As I mentioned in my previous post, I have passed the five year mark of being on an aromatase inhibitor. So now what? I have decided I am going to stay on Aromasin. I do not know how long I will stay on it, but I am going to hang in there for a while longer. I want to stress that my decision should not necessarily be your decision. Believe me, I get it if you decide something different. I totally understand and respect the decisions others make regarding these meds. Many women (and men) do not stay on for the full five years. Some of us, me included, take breaks. Others skip a pill here and there (Yes, I have done that). Still others, pop that darn little white pill no matter what and do not understand how anyone could consider not doing so.
We are all different. We all experience different side effects and some don’t experience any at all. In fact, I would love it if you would comment about how well you are tolerating being on an AI or tamoxifen if this is the case for you. Sometimes we don’t share so readily when things are going well. And it’s important to do that too.
So why did I decide to continue?
First of all, I have done everything in my power to keep the cancer beast at bay. Bilateral mastectomy, check. Chemotherapy, check. Ovaries and Fallopian tubes yanked out, check. Uterus – removed for good measure, check (yes, there was no real consensus on the value of doing this part, but…). AIs for five years, check.
And now my oncologist is highly recommending that I stay the course. I trust him. I have to.
In addition, dear hubby has been very clear on what his wishes are. He wants me to stay on, despite the nasty side effects. And yes, he bears the brunt of some of them. I admit it. He does.
And I know the decision is ultimately mine, but then again, is it? (Post for another day).
I’m BRCA+. Do I have a greater chance for recurrence?
Supposedly not, but…
So those are my reasons. Such as they are.
I do not like the side effects of these drugs. At all.
My hair (what’s left of it) is awful. I often feel de-feminized. My joints hurt. I have bone loss. I struggle with fatigue, weight gain and other side effects listed on the handout that comes with these dang drugs. I hate these drugs.
Plus, I don’t like how there is not yet a consensus on what a woman in my position (post-menopausal at diagnosis and completed with the first five years on an AI) should be doing. Data is still being collected.
I’m signing on for a bit longer because I hate cancer more than I hate these AIs.
And again, this does not mean I am suggesting my decision should be your decision.

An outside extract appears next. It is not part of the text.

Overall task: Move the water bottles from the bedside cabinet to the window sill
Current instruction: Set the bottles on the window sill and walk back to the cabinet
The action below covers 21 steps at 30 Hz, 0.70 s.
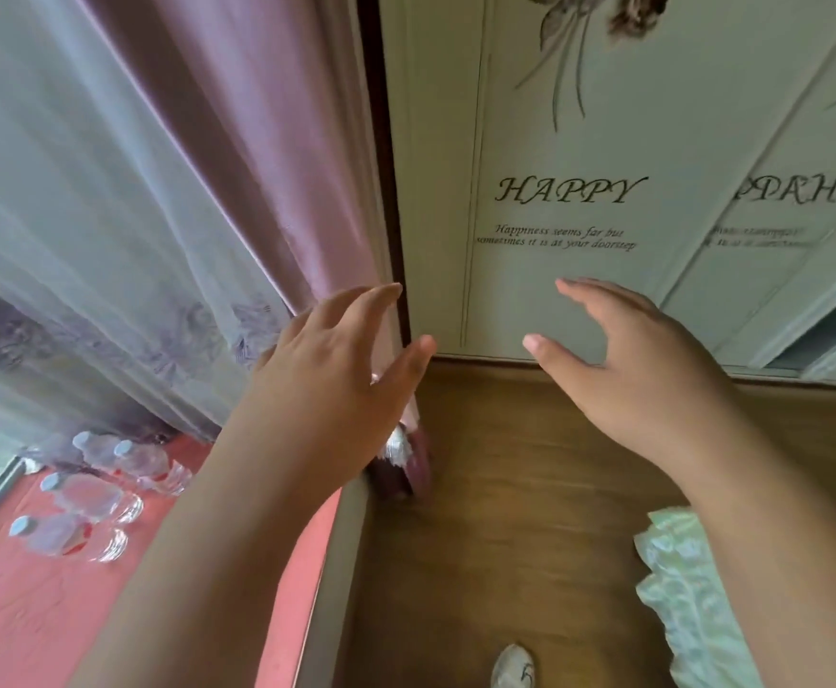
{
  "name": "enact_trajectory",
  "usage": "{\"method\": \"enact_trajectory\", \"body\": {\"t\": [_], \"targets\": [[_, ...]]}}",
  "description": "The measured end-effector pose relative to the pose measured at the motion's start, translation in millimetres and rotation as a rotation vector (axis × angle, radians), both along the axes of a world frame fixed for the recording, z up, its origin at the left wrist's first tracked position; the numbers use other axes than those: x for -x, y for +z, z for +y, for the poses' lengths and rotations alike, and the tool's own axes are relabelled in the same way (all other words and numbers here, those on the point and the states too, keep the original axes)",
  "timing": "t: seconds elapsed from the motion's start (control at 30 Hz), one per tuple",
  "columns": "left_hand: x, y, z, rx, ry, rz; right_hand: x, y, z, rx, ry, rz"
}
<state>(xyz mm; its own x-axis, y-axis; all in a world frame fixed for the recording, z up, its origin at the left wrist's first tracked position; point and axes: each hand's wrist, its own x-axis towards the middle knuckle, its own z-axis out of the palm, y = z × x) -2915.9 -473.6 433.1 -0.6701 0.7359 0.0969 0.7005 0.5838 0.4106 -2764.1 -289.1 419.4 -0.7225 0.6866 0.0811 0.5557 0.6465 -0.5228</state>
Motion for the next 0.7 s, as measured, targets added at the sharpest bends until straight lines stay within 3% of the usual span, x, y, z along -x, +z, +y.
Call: {"method": "enact_trajectory", "body": {"t": [0.3,0.7], "targets": [[-39.7,0.3,74.4,-0.045,-0.036,0.037,-45.3,4.0,64.6,-0.016,-0.043,0.052],[-66.5,-0.4,190.9,0.053,-0.269,0.033,-102.7,0.4,136.0,-0.02,-0.259,0.035]]}}
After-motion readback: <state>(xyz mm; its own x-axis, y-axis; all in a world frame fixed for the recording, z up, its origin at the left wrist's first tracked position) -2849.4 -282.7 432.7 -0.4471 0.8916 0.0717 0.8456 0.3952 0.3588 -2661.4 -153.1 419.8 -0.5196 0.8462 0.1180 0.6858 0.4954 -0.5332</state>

In all honesty, if I were living in a cocoon all by myself, I would likely opt out.
My oncologist (bless his heart) suggested this: “My advice is to continue, but tackle this in smaller time frames. Forget about staying on another five years. Tell yourself you’ll give it a try for another three months and then revisit.”
I like that advice.
I’m going to take it.
For now, it’s still one day at a time.
It guess it always has been.
Note: In my next post I will share about the relatively new Breast Cancer Index Test which I have been investigating with great interest.
If you’re on an AI or tamoxifen, what do you plan to do after five years?
What side effects are/were you experiencing, if any?
Have you ever skipped your pill(s) on purpose?